しかし、真一は、俊彦が部屋に入るのを確認すると、その閉まるドアに滑り込んだ。

「うわぁっ!真兄、な、な、何!?」
「いや、謝ろうと思ってだな…その、今朝の…」
「べ、別に気にしてないから…」
「そ…そうか…」

男二人、沈黙の時間が過ぎる。

「お前、さ、最近学校の方はどうなんだ?」
「…父さんみたいな事言わないでよ、別に普通だよ」
「叔父さんみたいって…可愛くなくなったなお前。昔はもっと…。
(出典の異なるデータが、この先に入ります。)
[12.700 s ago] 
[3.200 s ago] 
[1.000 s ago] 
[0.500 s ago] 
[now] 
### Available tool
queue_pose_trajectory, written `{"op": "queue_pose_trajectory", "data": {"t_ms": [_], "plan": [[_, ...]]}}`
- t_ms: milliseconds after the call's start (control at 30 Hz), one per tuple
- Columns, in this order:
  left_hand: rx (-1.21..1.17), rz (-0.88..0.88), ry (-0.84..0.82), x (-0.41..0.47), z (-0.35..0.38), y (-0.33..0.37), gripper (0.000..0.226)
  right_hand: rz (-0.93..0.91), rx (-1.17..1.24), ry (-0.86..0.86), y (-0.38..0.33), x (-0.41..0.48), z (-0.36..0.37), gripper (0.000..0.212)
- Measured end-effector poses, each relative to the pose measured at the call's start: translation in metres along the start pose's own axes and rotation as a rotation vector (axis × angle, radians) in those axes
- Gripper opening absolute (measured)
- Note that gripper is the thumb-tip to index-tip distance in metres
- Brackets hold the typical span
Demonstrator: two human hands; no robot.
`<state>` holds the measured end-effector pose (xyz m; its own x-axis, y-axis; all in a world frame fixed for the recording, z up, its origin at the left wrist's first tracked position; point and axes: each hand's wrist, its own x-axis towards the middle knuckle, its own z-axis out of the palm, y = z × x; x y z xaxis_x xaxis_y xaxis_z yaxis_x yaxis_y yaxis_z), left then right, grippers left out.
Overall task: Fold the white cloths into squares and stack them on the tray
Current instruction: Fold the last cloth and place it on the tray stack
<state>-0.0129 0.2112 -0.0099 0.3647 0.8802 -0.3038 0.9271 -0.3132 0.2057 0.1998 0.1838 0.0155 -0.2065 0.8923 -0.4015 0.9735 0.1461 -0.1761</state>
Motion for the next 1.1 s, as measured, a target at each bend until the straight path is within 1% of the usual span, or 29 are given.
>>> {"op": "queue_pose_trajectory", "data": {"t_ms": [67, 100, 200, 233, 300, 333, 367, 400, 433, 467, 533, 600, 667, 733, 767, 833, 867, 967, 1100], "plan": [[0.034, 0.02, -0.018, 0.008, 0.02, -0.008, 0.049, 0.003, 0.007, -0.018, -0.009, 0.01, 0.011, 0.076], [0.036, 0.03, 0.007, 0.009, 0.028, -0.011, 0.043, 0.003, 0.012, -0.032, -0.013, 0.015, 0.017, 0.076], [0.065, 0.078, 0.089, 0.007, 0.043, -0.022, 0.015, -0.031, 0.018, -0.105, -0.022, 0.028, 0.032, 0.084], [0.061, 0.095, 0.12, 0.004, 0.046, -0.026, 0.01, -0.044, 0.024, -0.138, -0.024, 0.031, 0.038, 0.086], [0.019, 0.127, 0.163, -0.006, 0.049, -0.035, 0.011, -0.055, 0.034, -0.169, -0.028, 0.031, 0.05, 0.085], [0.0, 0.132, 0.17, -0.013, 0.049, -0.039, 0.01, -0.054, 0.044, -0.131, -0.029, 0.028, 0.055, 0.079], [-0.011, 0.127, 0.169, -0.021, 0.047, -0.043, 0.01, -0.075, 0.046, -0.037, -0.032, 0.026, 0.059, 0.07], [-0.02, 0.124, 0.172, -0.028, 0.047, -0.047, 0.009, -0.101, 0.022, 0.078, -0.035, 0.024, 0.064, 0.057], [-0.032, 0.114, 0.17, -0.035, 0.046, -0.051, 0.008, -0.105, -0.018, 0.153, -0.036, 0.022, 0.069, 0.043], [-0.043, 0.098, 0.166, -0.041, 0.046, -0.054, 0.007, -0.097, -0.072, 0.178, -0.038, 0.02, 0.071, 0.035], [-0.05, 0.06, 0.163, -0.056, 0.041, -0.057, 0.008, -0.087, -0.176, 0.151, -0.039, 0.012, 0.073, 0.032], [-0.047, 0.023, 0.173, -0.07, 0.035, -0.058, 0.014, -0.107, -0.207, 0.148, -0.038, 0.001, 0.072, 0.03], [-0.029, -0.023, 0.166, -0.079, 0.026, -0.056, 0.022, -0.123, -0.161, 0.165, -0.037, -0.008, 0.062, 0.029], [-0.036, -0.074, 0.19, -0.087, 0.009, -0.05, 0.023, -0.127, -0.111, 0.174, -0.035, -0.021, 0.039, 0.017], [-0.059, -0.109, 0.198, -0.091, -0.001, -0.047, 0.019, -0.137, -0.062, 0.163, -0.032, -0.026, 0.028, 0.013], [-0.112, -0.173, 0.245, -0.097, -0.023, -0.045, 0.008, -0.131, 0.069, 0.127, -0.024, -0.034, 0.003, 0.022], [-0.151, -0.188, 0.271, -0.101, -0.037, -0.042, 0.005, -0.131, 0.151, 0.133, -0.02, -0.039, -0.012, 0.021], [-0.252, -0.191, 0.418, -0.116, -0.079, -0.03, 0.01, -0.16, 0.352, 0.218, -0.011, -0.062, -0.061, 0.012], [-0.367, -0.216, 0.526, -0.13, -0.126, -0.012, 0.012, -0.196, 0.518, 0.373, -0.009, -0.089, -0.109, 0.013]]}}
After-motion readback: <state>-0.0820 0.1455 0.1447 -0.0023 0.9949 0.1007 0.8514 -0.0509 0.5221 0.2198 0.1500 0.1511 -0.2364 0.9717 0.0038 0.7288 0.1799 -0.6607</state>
」
「真兄だって、昔のがセンス良かったよ!あんな無神経で変態な女と一緒にいるから
変になっちゃったんじゃないの!?」
「な…!確かにあいつは無神経で変態だし、ズボラで自己中だけど、
あれはあれでそれなりに…」

ピアノの音がひと際大きく鳴り響いた。
超絶技巧のショパンのffは、二人を黙らせ、同時にクールダウンさせた。

その和音に聞き入っていた真一は、ふいに俊彦の顔が耳まで赤くなっているのを見た。

「お前…」
「違う!断じて違うからね!」

あたふたと慌てる俊彦に、真一は優しい眼差しで声をかける。

「あいつ…結構すごいんだよ…(色々と…)」
「うん…(巨乳だし…)」

同じ思いで、ただ黙り込む二人だった。

数日後、のだめと真一がフランスに帰る日がやってきた。
由衣子はのだめの足にからみついているし、征子は自分の着なくなったステージ用の
衣装をのだめに渡すようにまとめている。
叔父さんは、ユーロに換金可能な小切手を渡してくるしで、朝から三善家は
慌しく流れていた。
しかし、俊彦の姿だけがその中に無い。

「やっぱり、のだめの事嫌いなんですかね…」

隣の真一にぽつりとつぶやいた。

「や…そんなことないんじゃないか?むしろ…」

そう言おうとした時、俊彦が息を切らせて部屋に入ってきた。

「ど、どしたんですか、俊彦君…」
「間に合って良かった…はぁっ…これ…!」

そう言って俊彦はのだめに手を差し出した。
その手の上には、上品なピンクサファイアのピアスが、台座に光っていた。

「の、のだめにデスか…?こんな高価なの…もらえないデスよ…」
「か、株で儲けたから…それに、ステージに立つ日ももうすぐだと思ったし…」

のだめは涙目で、俊彦を見つめ、真一はそんな俊彦を苦々しくにらんでいた。


飛行機から見下ろす景色が段々小さくなっている。
いつもはのだめの腕につかまり、小刻みに震えている千秋は、ただ腕組みして
目を閉じていた。

「先輩…みんな暖かくて…のだめ、また帰って来たいナ…」

のだめが感慨深げにつぶやくその隣で、ルビーのネックレスを
いつ、どういうシチュエーションで渡すか考えていた、負けず嫌いな男、千秋真一。
しかし、流し聞きしながらも、のだめの『帰る』という言葉に反応してしまう。

(まぁ、仮に三善家がこいつの帰る場所になったとしても、絶対あの家では暮らせない!危険すぎる!!)

そう考え、寝たふりを決め込む千秋だった。